Can Apple’s Lead Be Sustained?

With reports coming in that Touch-ID is about to be copied, the viability of Apple's lead long term is questionable.

Jan 8, 2014 at 1:30PM

An interesting report from DigiTimes notes that during the first half of 2014, there will be a shortage of fingerprint sensors -- the key differentiating feature in the iPhone 5s. This is due to the fact that LG and Samsung (NASDAQOTH:SSNLF) will be adopting fingerprint sensors in its upcoming high-end smartphones. This shows the danger to Apple's (NASDAQ:AAPL) business model from a long-term perspective.

Yes, Apple innovates. But everybody can -- and will -- copy
The sad truth is that anything that Apple does, Samsung, LG, Motorola, and so on can copy. If Apple can perpetually find ways to stay a step or more ahead of the competition, then this "innovation problem" isn't really a problem at all. However, the key question that Apple bulls/investors need to ask themselves is just how long this innovation can continue?

Just as the PC markets became largely commoditized, so will the smartphone and tablet markets. Sure, there will be a market for the high end and, if Apple does keep innovating, it can own this fairly lucrative and high-margin part of the business. However, the big fear is that Samsung, LG, and many others will, year-after-year, bring these high-end features at mid-range or low-end price-points -- indirectly hurting Apple's business.

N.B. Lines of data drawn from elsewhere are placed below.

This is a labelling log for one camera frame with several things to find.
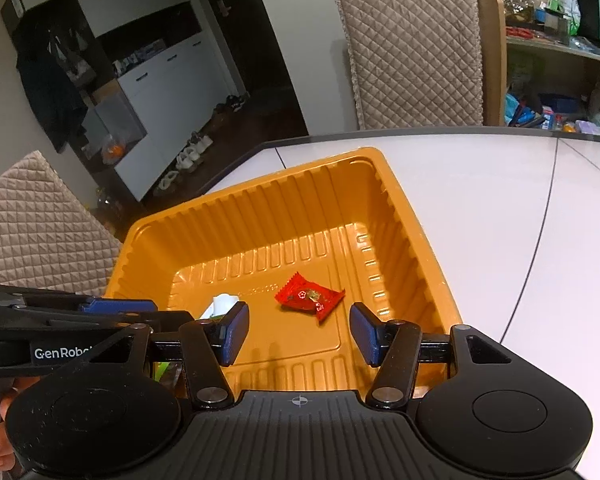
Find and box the red gold-print snack packet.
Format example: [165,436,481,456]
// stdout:
[274,271,347,327]

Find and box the wooden shelf unit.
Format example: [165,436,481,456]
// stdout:
[505,25,600,138]

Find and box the chair with quilted beige cover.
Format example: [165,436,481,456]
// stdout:
[334,0,507,131]
[0,150,123,297]

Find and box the green white bag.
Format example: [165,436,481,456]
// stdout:
[547,0,582,34]

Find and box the green white snack packet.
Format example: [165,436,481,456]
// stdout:
[152,292,241,386]

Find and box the orange plastic tray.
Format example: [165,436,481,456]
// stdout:
[102,146,463,401]

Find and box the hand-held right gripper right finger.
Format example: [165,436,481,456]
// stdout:
[349,302,526,411]

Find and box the orange bag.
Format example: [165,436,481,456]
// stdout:
[101,134,127,163]

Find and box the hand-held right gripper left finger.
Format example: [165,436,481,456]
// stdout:
[95,302,251,411]

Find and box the row of shoes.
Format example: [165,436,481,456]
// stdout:
[152,94,249,197]

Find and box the white cabinet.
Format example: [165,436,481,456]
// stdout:
[0,0,246,203]

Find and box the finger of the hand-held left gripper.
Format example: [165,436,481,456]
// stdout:
[27,294,158,314]
[85,311,196,329]

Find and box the dark hanging jacket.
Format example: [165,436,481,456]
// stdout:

It's all about the brand and the ecosystem
Apple's two major lines of defense as hardware becomes commoditized are the software ecosystem and the Apple "brand." It's clear that consumers love Apple and even seem to be willing to pay a premium over a comparably outfitted device. Further, the Apple "ecosystem" -- from the software to the Apple stores -- is also a real advantage, particularly in keeping the high end.

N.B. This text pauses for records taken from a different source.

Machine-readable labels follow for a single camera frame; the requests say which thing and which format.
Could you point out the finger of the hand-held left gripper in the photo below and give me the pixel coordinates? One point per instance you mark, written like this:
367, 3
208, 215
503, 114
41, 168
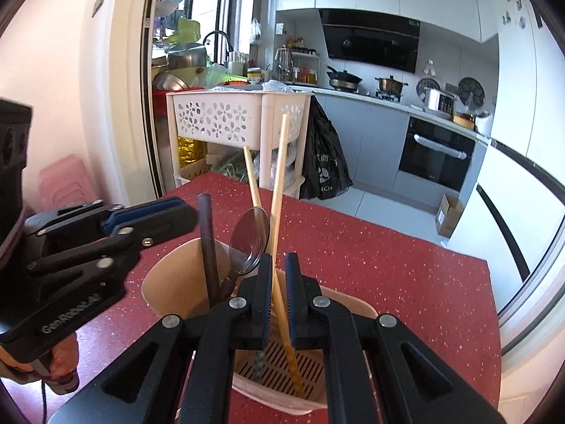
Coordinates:
132, 212
167, 225

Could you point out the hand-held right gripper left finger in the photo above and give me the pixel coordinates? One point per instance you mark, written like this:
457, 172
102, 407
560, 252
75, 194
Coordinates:
266, 300

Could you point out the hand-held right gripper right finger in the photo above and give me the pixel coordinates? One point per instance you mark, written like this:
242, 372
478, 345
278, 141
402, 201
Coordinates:
291, 300

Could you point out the white plastic utensil holder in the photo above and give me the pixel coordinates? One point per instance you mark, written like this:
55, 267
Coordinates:
176, 274

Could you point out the bamboo chopstick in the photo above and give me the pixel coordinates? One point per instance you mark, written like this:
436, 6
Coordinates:
279, 185
252, 181

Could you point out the person's left hand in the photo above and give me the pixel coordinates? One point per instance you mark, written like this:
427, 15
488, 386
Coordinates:
62, 357

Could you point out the steel spoon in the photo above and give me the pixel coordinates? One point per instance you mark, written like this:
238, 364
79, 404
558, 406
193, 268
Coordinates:
249, 238

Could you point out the pink plastic stool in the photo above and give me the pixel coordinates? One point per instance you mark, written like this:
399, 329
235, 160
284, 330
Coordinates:
66, 181

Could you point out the gold foil bag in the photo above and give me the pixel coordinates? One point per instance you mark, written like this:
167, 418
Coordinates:
192, 152

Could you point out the white plastic storage cart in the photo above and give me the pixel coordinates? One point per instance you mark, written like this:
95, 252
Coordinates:
212, 115

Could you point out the steel basin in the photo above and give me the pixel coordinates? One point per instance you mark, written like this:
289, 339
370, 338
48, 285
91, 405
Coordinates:
167, 80

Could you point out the black plastic bag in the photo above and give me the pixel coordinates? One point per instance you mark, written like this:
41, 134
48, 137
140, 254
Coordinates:
324, 159

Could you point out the green plastic basket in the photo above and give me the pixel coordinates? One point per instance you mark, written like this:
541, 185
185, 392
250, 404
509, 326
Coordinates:
236, 80

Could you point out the cardboard box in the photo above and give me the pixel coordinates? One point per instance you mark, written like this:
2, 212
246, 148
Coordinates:
448, 216

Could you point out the grey base cabinets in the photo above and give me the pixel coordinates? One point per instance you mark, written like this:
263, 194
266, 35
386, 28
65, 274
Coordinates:
375, 141

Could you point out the green plastic container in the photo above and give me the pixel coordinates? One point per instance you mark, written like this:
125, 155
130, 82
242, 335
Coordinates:
189, 31

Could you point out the black kitchen faucet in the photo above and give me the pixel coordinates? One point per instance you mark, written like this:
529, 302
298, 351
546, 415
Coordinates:
230, 45

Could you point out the black built-in oven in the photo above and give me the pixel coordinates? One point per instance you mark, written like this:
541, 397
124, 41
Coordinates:
432, 154

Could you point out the white spice rack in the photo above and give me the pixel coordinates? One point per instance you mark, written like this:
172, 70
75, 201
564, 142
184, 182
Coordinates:
304, 73

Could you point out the black wok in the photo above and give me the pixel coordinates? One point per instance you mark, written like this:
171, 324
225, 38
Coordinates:
344, 81

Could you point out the white refrigerator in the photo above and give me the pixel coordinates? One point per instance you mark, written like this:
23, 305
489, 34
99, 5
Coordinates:
499, 212

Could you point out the steel pot with lid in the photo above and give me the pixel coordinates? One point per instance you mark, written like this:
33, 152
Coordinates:
390, 85

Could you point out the steel rice cooker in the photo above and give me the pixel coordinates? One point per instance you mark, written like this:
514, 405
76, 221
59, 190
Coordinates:
439, 101

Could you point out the wooden tray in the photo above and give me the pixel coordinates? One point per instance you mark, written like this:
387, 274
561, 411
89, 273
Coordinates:
463, 120

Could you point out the round black trivet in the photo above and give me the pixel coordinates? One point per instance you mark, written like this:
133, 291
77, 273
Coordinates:
427, 86
471, 90

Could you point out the white kettle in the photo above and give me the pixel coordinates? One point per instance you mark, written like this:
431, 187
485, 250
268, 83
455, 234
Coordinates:
483, 124

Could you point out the black range hood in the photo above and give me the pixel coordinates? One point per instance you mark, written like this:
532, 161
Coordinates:
370, 39

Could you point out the grey wall switch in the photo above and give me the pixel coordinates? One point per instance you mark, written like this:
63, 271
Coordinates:
99, 3

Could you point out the white wall socket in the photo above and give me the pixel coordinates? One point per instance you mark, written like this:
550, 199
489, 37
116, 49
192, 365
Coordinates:
280, 29

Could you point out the white wall hook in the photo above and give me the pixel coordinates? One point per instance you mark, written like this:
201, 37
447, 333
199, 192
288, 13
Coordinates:
429, 68

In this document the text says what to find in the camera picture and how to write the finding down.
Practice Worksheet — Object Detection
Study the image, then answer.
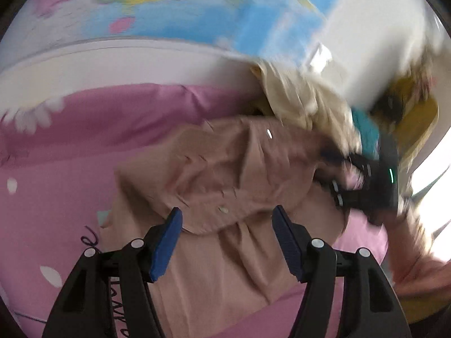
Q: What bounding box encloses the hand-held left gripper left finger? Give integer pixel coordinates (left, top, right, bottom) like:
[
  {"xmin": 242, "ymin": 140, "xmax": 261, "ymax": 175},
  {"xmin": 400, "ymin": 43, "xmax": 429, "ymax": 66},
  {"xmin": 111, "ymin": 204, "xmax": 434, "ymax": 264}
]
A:
[{"xmin": 42, "ymin": 207, "xmax": 184, "ymax": 338}]

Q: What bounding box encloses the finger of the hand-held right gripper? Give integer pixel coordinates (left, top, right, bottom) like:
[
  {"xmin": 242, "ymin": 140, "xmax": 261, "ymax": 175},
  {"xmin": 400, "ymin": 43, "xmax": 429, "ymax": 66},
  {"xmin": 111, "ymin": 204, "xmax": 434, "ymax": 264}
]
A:
[{"xmin": 318, "ymin": 149, "xmax": 374, "ymax": 185}]

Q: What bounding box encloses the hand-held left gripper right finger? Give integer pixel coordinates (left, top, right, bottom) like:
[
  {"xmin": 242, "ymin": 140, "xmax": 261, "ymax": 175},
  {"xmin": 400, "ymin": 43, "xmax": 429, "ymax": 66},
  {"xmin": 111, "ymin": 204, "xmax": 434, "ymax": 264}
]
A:
[{"xmin": 271, "ymin": 205, "xmax": 413, "ymax": 338}]

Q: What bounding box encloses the dusty pink shirt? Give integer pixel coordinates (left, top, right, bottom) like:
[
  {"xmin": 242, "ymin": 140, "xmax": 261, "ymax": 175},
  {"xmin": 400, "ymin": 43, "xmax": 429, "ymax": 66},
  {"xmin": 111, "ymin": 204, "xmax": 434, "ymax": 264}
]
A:
[{"xmin": 100, "ymin": 114, "xmax": 355, "ymax": 338}]

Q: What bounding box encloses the person's right forearm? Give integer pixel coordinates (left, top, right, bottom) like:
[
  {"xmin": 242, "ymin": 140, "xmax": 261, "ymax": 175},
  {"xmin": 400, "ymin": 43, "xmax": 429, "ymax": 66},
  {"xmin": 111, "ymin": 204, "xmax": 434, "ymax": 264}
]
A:
[{"xmin": 383, "ymin": 201, "xmax": 451, "ymax": 301}]

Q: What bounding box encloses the teal cloth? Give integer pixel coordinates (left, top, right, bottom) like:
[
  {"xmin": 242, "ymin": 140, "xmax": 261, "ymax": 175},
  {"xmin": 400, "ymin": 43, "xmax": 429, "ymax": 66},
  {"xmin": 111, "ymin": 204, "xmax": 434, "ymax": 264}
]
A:
[{"xmin": 350, "ymin": 106, "xmax": 382, "ymax": 160}]

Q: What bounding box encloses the mustard yellow bag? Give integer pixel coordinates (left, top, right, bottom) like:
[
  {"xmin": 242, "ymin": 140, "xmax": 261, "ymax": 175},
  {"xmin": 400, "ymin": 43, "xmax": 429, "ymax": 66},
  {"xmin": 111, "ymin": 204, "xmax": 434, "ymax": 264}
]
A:
[{"xmin": 369, "ymin": 77, "xmax": 442, "ymax": 170}]

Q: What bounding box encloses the cream cloth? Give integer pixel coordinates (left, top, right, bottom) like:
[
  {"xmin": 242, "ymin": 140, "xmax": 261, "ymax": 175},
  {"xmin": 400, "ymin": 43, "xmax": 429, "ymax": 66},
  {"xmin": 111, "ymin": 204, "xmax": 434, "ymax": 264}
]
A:
[{"xmin": 249, "ymin": 59, "xmax": 364, "ymax": 153}]

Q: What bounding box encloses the small plush toy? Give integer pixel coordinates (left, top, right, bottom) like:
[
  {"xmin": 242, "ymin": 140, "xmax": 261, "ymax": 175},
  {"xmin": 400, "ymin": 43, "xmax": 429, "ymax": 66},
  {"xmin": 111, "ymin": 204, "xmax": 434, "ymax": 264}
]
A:
[{"xmin": 410, "ymin": 51, "xmax": 441, "ymax": 99}]

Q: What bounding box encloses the pink floral bedsheet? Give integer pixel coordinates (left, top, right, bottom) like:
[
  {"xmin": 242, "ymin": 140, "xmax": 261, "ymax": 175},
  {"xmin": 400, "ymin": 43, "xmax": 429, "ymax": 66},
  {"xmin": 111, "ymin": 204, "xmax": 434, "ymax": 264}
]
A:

It's not inconceivable that Samsung and others will go ahead and open their own stores stateside -- Samsung is already very aggressive about doing the "store within a store" thing at Best Buy. But there's still a fundamental gap between the value of Samsung's brand and the value of Apple's that could prove to be helpful in defending sales, even against very aggressive marketing campaigns from Samsung.

Foolish bottom line
Apple is an innovator, but the problem is that the lead that can be had from being an innovator in this fast-paced environment against deep-pocketed competitors such as Samsung and LG is not sustainable. The differentiation needs to continue to come from the intangibles, as it is clear that just about every smartphone/tablet vendor can do nice industrial designs with great internals.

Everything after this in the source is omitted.